El otro cielo del jueves

 

Para Eleuterio Fabián Hurtado en la otra orilla de la vida...

 

 

Por Róger E. Antón Fabián

 

 

I

 

El hombre no tenía ya nada que ofertar y resolvió cantar sus sueños. Era un incomprendido profesional de la somnolencia. Hábilmente había dispuesto de toda suerte de intermitencias babilónicas a fin de ceder ceremonioso día a día a esa infantil curiosidad arqueológica. Cual si abriera el matutino se adentraba en una selva tropical con aguaceros, entre lodazales y cumbres arriscadas o hacía frente a aquellos jinetes que conquistaron el pueblo; a excepción de ese jueves último que no tenía el tiempo suficiente ni siquiera para soñar.

 

 

II

 

Tan luego de engullirle un par de grageas molidas a sus aves domésticas, abriéndoles el pico una por una en el corral, descansaba en su hamaca y se disponía a echar una ojeada al crucigrama, y casi al instante veía de reojo arribar al sabio marinerito cordobés de chaqueta verde musgoso que se adentraba a eso de las cinco de la tarde por el horizonte. Siempre a las cinco de la tarde porque el sol estaba afilando un grisáceo destello, y, allá atrás, a lo lejos, sonaban las campanas de aceradas voces del viejo reloj municipal en medio de la plaza Concepción.

 

III

 

Luciano se vio en duros aprietos al arreglar sus días como pudo. A fin de aprehender la compensación en busca del tiempo empeñado: seleccionó utensilios, se hizo tejer una hamaca, arrendó unos gallos, tuvo que soportar con solemnidad las pendientes insobornables de la apetencia, la sapiente metafísica del amor conyugal; y aquella vez el boticario del pueblo debió de prescribir las pócimas eficaces para regularizar su nuevo entusiasmo.

 

La gente del pueblo arrastraban resignados esa rutina de vida tan pareja, que el trabajo, la vejez, el mundo y su curso debían de ser más generosos que los días del viejo Luciano Santa; él toda su vida había esperado soñarse salvando una tarde con arco iris la pesadumbre del coste familiar.

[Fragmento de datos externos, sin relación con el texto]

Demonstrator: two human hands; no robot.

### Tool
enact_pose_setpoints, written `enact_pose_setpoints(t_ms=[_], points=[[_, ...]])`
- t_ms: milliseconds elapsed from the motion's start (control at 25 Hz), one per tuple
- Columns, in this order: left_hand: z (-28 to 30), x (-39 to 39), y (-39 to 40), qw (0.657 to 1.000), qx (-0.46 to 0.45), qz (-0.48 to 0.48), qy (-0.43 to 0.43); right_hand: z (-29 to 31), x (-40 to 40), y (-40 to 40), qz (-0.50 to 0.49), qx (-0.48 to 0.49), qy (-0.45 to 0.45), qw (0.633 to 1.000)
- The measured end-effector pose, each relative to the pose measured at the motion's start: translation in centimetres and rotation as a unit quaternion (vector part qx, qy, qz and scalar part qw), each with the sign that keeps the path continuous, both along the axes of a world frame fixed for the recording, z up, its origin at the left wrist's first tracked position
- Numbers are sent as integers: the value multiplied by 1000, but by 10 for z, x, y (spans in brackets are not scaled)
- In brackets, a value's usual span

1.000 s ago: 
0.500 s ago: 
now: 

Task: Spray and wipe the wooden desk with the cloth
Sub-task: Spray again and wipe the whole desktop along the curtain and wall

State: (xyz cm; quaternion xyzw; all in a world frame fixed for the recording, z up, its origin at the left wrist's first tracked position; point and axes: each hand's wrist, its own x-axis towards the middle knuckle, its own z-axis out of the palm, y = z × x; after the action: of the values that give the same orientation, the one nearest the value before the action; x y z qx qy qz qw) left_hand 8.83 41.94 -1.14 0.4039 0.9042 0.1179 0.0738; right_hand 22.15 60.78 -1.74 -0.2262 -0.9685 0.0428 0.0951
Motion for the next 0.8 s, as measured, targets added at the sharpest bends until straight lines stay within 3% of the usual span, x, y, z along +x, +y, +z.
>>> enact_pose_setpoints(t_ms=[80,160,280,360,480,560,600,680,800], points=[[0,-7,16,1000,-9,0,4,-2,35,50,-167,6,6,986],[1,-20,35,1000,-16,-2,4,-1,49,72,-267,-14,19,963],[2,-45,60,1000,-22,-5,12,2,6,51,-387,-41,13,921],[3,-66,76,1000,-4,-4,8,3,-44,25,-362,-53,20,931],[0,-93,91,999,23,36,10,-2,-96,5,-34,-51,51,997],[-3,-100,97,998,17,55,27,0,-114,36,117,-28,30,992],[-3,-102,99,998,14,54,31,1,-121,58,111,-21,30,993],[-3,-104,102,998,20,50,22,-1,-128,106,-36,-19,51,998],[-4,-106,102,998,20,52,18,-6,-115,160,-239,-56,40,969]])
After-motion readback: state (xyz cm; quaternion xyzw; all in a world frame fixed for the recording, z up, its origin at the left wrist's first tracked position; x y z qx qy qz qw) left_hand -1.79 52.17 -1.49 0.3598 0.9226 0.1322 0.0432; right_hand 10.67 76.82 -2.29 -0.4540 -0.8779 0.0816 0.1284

Hasta que sorprendió a todos, porque de seguro en la decadencia de los sueños descubrió dolorosamente postergada su ambición.

 

IV

 

Todos sus sueños eran parecidos, como si de uno a otro no existiera mayor diferencia; a veces advertía en mitad de uno, la continuación del anterior, entonces lo reconstruía conquistando otros rumbos y con los rezagos de los ingredientes conservados edificaba otro. Fragmento por fragmento, a su exquisito modo.

 

Pero esta vez quizá sabía que ese forastero cordobés venía a solicitarle la modesta y decidida cuota adicional, para unificarlo con los habitantes de ese otro cielo, pues ya sólo ambos  sentíamos la imperiosa necesidad de soñar.

 

Esta vez el sueño no era el mismo. La otra tarde antes del último intento había soñado caracolas marinas y eso le preocupaba, pues era la comprensión de que le habían echado al cuello la flamante cuerda de la desunión conyugal. Por ello desató comarcas metafísicas para descubrir la hora absurda de los soñadores. Se sintió el varón más desventurado de toda esta región misteriosa.

 

V

 

Recordó que cada tarde en las vagas sombras de la luz por terminar, antes que el crepúsculo sea pronto noche, su mujer y él disfrutaban por última vez el definitivo destello campestre que se anticipaba a las estrellas amorosas. Hubo de agradarle más a la imaginación que a los sentidos esa tristeza regada vagando por los pasillos del insomnio soporífero, pues hojeaba el cielo sin movimiento, el terror de la angustia.

 

Estoy seguro que cuando trató de moverse sintió de pronto sorprendido que alguien extendió una mano en la oscuridad de la tarde de aquel jueves oloroso a tierra fresca, a camino lloviznado. Supo entonces que el fin puede hacer regresar a la amorosa claridad del principio del mundo, y, aquella, mi voz de niño vestido de marinero cordobés y chaqueta verde musgoso se quedó sonando en su oído como un arrullo inmortal para siempre.